Dans un geste plutôt inusité, le juge Jean-Jacques Gagné, de la Cour du Québec, a suggéré à la Couronne d’adopter une motion de non-lieu pour Tommy Rioux, l’un des quatre Farfadaas accusés de méfait et de complot pour le blocage du pont-tunnel Louis-Hippolyte La-Fontaine, en mars 2021.

Les trois autres accusés, Mario Roy, Steeve Charland et Karol Tardif, demeurent quant à eux accusés et devront présenter leur plaidoirie dès jeudi après-midi.

La suggestion du juge d’adopter une motion de non-lieu, qui n’a pas été contestée par le procureur de la Couronne Martin Bourgeois, est survenue alors que M. Rioux s’est présenté à la barre pour témoigner, au quatrième jour du procès.

Bien qu’il ait admis qu’il se trouvait dans le tunnel au moment du blocage, aucun des témoignages présentés depuis le début de l’instance n’indiquait que M. Rioux a été mêlé de quelque façon que ce soit à l’organisation du coup d’éclat, ni même qu’il savait que l’évènement allait se produire.

Les quatre coaccusés dans cette affaire se représentent eux-mêmes, sans avocat. Cette situation force le juge à les accompagner dans le processus judiciaire, sans toutefois les représenter, un rôle d’équilibriste délicat l’obligeant à intervenir régulièrement pour s’assurer de la légalité du processus.

« À ce stade, si M. Rioux était représenté par un avocat, celui-ci aurait présenté une requête de non-lieu », a souligné le juge. « Sur le chef d’accusation de complot, quant à moi, il y a absence totale de preuve, et sur le chef de méfait, il y a un élément manquant », a-t-il ajouté, sans spécifier quel élément.

Je suis super reconnaissant à l’égard du juge pour son côté pédagogue. Je ne me suis jamais senti [devant la Cour] comme une personne étiquetée comme un complotiste. Moi, je suis un humaniste, un hippie, je vis dans mon camion.

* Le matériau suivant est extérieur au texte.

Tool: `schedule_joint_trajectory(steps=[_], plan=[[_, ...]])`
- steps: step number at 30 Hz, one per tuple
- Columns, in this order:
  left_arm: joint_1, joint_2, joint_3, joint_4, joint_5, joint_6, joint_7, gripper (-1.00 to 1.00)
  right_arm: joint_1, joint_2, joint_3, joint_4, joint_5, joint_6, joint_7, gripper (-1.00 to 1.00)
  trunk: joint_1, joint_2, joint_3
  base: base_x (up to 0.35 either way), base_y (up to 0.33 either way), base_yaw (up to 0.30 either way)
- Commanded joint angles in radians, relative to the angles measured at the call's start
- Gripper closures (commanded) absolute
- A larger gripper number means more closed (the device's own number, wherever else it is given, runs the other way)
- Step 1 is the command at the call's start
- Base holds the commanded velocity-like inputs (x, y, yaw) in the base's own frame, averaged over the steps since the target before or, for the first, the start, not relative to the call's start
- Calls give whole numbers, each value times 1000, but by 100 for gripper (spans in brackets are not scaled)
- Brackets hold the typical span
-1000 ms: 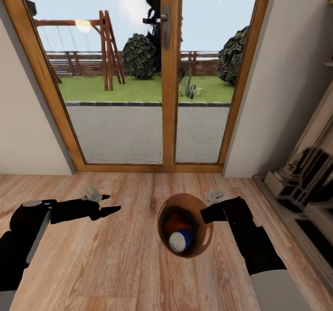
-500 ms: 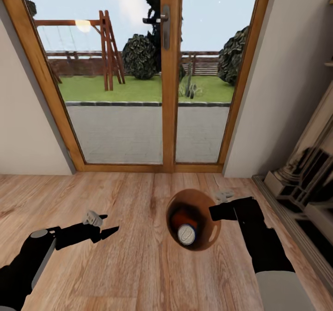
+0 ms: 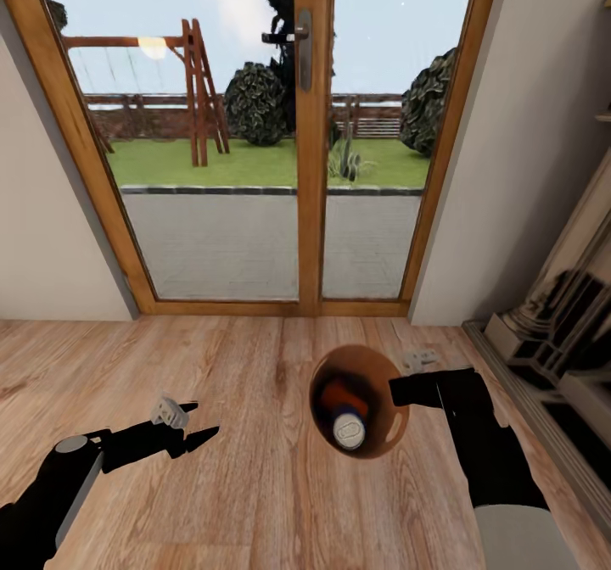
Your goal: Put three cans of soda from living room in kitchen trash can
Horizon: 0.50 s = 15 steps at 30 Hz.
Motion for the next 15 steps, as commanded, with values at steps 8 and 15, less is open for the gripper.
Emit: schedule_joint_trajectory(steps=[8,15], plan=[[12,-1,0,3,-1,-22,-1,-100,24,1,2,-21,-18,-6,1,100,0,0,0,0,0,0],[14,-3,0,11,-2,-28,0,-100,31,2,2,-32,-18,-8,1,100,0,0,0,0,0,0]])
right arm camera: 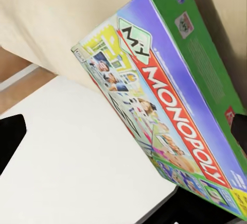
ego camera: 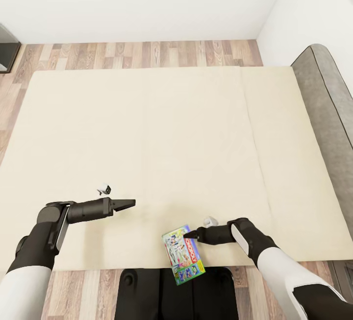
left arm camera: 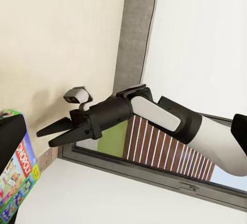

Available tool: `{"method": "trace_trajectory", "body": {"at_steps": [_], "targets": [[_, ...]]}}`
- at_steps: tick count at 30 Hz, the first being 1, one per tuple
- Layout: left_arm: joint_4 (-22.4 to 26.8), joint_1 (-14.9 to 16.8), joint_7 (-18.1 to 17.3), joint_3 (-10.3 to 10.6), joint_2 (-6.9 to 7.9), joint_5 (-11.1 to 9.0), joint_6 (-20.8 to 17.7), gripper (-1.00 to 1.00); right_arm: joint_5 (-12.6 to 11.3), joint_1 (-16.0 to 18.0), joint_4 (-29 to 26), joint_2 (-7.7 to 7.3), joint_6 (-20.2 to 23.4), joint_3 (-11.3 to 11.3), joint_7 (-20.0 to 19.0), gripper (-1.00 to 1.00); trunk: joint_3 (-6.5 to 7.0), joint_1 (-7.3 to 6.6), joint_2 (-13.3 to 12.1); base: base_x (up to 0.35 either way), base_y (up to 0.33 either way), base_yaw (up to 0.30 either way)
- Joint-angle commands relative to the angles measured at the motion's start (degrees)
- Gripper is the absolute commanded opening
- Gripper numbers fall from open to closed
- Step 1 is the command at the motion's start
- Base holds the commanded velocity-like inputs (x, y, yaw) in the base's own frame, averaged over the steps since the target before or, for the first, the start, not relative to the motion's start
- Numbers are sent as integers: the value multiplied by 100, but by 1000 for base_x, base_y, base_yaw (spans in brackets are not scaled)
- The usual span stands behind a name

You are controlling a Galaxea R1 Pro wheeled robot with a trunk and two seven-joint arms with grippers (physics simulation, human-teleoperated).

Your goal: Put all the toys in the child's room - the three board games (two on the bed and one on the table), the two jigsaw puzzles on the table, and the tennis ball on the table - inside the toy box on the table in the child's room.

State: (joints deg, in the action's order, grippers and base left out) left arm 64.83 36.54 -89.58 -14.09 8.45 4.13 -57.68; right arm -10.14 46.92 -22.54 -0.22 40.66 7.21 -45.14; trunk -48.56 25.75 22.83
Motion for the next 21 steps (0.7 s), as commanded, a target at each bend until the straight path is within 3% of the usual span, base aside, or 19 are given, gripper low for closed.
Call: {"method": "trace_trajectory", "body": {"at_steps": [1,12,21], "targets": [[6,2,-42,-6,-1,44,-60,100,-46,1,-7,0,38,13,-7,100,-6,3,9,0,0,0],[6,2,-42,-6,-1,44,-60,100,-46,1,-14,10,6,6,-2,100,-6,3,9,0,0,0],[6,2,-42,-6,-1,44,-60,100,-36,1,-36,-72,49,0,0,100,-6,3,9,0,0,0]]}}
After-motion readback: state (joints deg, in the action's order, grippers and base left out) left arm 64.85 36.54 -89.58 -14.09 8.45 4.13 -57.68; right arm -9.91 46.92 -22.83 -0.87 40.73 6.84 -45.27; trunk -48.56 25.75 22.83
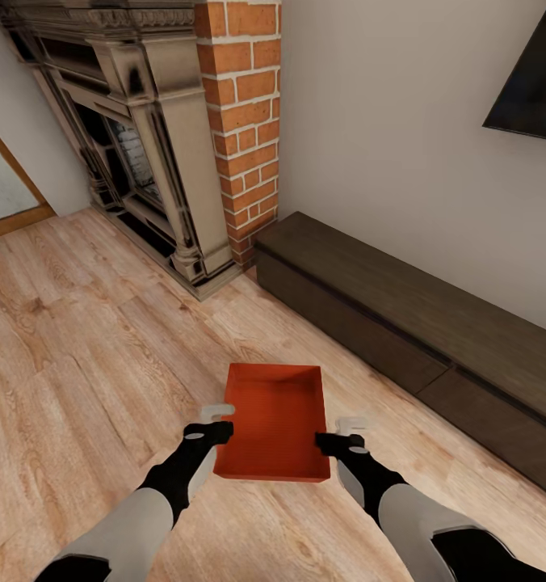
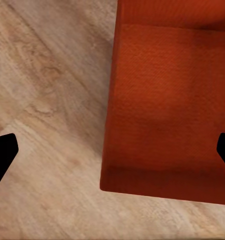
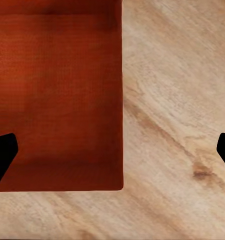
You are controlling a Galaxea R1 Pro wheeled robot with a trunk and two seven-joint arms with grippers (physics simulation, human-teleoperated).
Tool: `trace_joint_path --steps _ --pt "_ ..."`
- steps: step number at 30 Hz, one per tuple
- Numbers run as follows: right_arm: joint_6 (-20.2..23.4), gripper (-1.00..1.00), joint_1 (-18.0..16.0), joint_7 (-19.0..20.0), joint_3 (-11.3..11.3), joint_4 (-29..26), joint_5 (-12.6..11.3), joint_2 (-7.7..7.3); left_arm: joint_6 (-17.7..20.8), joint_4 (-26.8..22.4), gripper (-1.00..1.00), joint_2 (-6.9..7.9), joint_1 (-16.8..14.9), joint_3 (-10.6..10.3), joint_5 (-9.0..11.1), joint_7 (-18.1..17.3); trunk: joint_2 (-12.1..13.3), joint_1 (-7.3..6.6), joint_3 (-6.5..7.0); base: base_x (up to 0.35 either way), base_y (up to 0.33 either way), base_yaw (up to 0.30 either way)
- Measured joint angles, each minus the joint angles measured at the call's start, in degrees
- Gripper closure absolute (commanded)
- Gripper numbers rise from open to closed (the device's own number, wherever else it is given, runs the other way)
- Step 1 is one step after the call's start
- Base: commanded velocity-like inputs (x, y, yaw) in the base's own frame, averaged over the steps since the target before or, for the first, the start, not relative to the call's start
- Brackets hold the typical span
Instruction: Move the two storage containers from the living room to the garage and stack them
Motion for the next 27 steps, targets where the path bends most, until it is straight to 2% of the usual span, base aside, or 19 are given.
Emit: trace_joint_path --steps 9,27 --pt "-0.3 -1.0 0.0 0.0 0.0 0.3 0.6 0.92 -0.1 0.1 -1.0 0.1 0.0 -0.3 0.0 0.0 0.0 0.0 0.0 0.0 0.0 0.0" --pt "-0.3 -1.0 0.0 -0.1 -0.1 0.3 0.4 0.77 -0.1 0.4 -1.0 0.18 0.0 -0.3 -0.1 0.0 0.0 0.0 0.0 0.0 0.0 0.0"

Tommy Rioux, à sa sortie de la salle d’audience

La Couronne a fini de contre-interroger Mario Roy en matinée, s’attardant aux motivations qui l’ont poussé à organiser le coup d’éclat dans le tunnel plutôt qu’ailleurs. « Manifester ne sert pas à grand-chose au Québec. On ne nous écoute pas », a-t-il affirmé.

« Mais pourquoi choisir un tunnel, à la noirceur, sous-terrain, sans banderole, sans pancarte si vous vouliez de la visibilité ?, lui a demandé le juge Gagné. Répondez à ça. Pensez-y ». M. Roy a alors expliqué qu’un ex-militaire qu’il connaît lui a déjà dit qu’il fallait aller « dans la veine » de la métropole pour avoir un impact.

Steeve Charland, qui se décrit comme le porte-parole des Farfadaas, et Karol Tardif, ont tous deux expliqué que l’évènement du tunnel visait à dénoncer la brutalité policière et se voulait pacifique. « La brutalité policière, à ce moment-là, était de pire en pire », a justifié Mme Tardif. « Si je vais [manifester] dans un champ de blé d’Inde, je n’aurai pas d’impact. »

« Où doit-on aller pour se faire entendre ? », a pour sa part demandé Steeve Charland.

« Ça a duré trois minutes. Avec toutes les fois où on voit le tunnel bloqué, je ne m’attendais pas à avoir une conséquence si grave », a-t-il ajouté.

« C’est clair que le but de l’opération, c’était de faire un coup d’éclat. C’est dans ce sens que j’y ai participé. Je ne pensais pas que ça irait si loin ».